Wednesday, September 11, 2013

Calling CUDA Fortran kernels from MATLAB

The latest MATLAB versions, starting from 2010b,  have a very cool feature that enables calling CUDA C kernels from MATLAB code.
This is much better and simpler than writing MEX files to call CUDA code ( being the original author of the first CUDA MEX files and of the NVIDIA white-paper, I am speaking from experience) and it is a very powerful tool.

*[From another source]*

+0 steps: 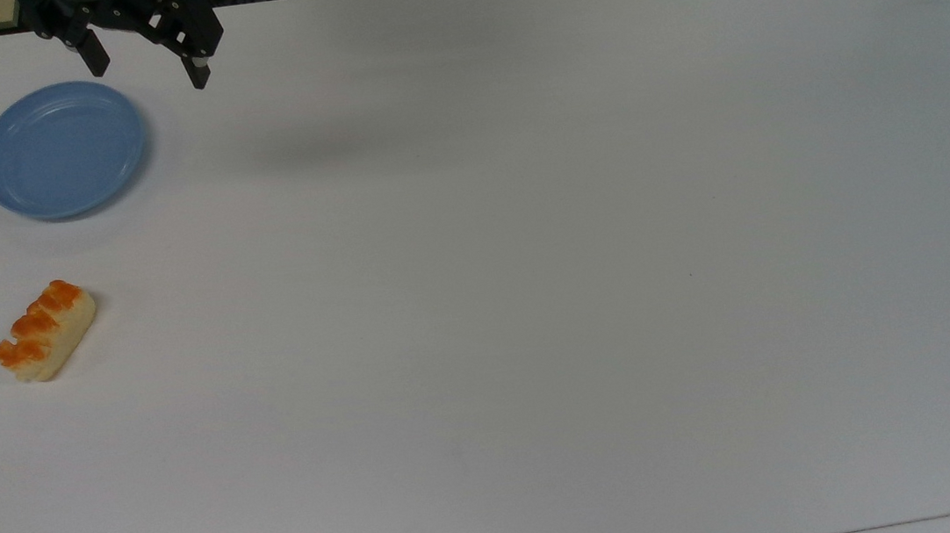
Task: Put the bread on a plate
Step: 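Move the open gripper from above the blue plate toward the bread roll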
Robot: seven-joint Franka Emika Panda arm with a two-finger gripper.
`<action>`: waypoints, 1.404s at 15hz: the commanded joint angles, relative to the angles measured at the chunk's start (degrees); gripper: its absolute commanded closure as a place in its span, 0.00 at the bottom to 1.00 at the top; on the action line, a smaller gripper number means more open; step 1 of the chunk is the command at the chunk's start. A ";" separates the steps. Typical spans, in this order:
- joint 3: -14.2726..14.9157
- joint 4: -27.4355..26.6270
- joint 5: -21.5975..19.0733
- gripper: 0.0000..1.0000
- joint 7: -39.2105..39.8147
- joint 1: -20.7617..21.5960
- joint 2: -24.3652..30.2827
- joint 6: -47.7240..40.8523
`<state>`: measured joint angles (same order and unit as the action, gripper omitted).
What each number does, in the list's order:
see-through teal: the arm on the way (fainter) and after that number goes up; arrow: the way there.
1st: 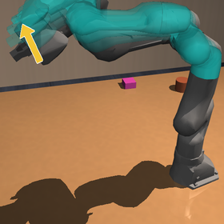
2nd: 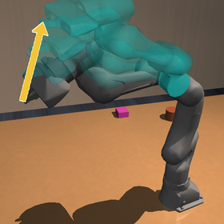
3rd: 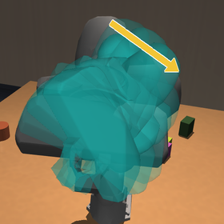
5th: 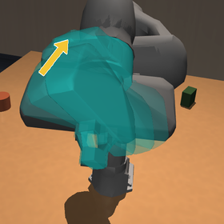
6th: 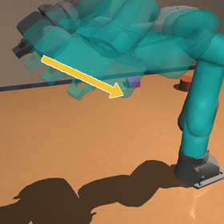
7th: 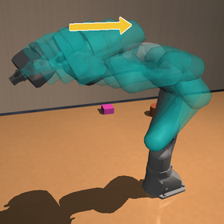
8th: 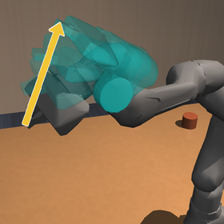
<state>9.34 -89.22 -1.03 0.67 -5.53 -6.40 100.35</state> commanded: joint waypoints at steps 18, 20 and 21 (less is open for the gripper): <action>0.42 0.89 2.09 0.00 0.74 0.08 -3.53 4.75; 0.50 0.89 2.09 0.00 0.56 -1.67 -5.72 9.67; 0.68 0.89 2.17 0.00 0.56 -2.38 -6.95 11.95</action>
<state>9.47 -89.13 0.43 0.87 -5.97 -9.60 106.45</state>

Let's take a very simple CUDA C code, add.cu,  that adds a scalar to a vector:


__global__ void add(double * in, double a, int N)  {
   int idx = blockIdx.x * blockDim.x + threadIdx.x;
   if (idx < N) {
       in[idx] += a;
   }
}

The full documentation is available at
http://www.mathworks.com/help/distcomp/executing-cuda-or-ptx-code-on-the-gpu.html
I am just going to summarize the required steps:

  • Generate a PTX  file from the kernel source
    • nvcc -ptx -arch sm_20 add.cu
  • Construct the kernel object from the PTX file
    • k=parallel.gpu.CUDAKernel('add.ptx','add.cu');
  • Set up the block and grid configuration, for example 28 blocks of 256 threads each:
    • k.ThreadBlockSize=[256 1 1]
    • k.GridSize=[28 1 1]
  • Execute the kernel.
    • o = feval(k,rand(10,1),2.,10)
    • The gpu array o contains the output of the kernel

It is possible to do the same with CUDA Fortran.
First of all, we will need to rewrite the code in CUDA Fortran (shameless plug, if you want
to learn more about  CUDA Fortran there is a very good book you can pre-order from Amazon,
"CUDA Fortran for Scientists and Engineers: Best Practices for Efficient CUDA Fortran Programming"). This is the equivalent code :

attributes(global) subroutine add(a, b, N)
    implicit none
    double precision, intent(inout) :: a(*)
    double precision, value :: b
    integer , value :: N
    integer :: i

    i = threadIdx%x+(blockIdx%x-1)*blockDim%x
    if ( i <=N) a(i) = a(i)+b

 end subroutine add

For the generation of the PTX file, instead of invoking nvcc, we will call pgf90 with the right
flags to generate the PTX file:

               pgf90 -c -Mcuda=keepptx,cc20  addf.cuf
The keepptx flag will generate the PTX file for compute capabilities 2.0, addf.n001.ptx.
If the compute capabilities are missing or if you specify multiple targets, the PGI compiler will generate different PTX files,  you will need to inspect the ptx files to check the compute capabilities, the ordering is just an enumeration. We can perform this step from a OS shell or from inside MATLAB.
In order to invoke the compiler from the MATLAB prompt, we need to load the proper bash variables issuing the command:

               setenv('BASH_ENV','~/.bash_profile');

and then invoking the pgf90 invocation preceded by an exclamation point. The exclamation point indicates that the rest of the input line is issued as a command to the operating system.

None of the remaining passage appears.